▸ **Data extract**:
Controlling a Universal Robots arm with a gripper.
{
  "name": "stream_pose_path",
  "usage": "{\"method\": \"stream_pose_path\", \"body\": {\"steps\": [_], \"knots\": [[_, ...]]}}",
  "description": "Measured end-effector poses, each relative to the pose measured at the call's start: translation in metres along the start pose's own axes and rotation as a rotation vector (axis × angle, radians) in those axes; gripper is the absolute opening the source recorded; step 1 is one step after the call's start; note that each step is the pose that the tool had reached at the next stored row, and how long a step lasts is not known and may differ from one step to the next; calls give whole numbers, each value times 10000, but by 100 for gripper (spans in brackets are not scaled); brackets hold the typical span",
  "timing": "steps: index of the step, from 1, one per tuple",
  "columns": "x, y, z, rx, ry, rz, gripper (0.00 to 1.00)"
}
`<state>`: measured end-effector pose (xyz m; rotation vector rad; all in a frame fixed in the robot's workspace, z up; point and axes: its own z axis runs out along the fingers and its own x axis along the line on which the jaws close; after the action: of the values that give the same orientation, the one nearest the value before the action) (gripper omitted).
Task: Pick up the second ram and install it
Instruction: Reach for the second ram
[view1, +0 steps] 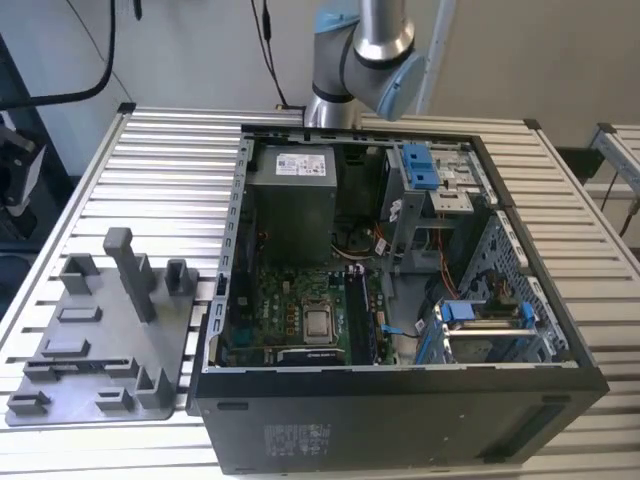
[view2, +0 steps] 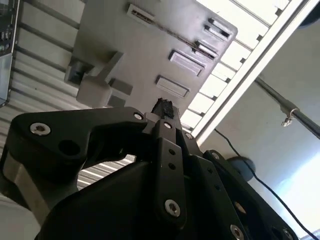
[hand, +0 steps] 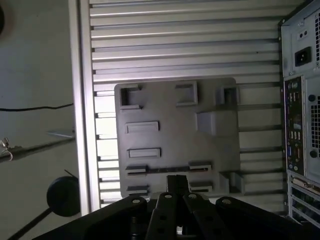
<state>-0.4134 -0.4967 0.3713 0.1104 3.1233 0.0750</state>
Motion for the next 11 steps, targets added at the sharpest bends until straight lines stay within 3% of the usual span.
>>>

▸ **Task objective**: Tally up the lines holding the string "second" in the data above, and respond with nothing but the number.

▸ **Solution below**: 2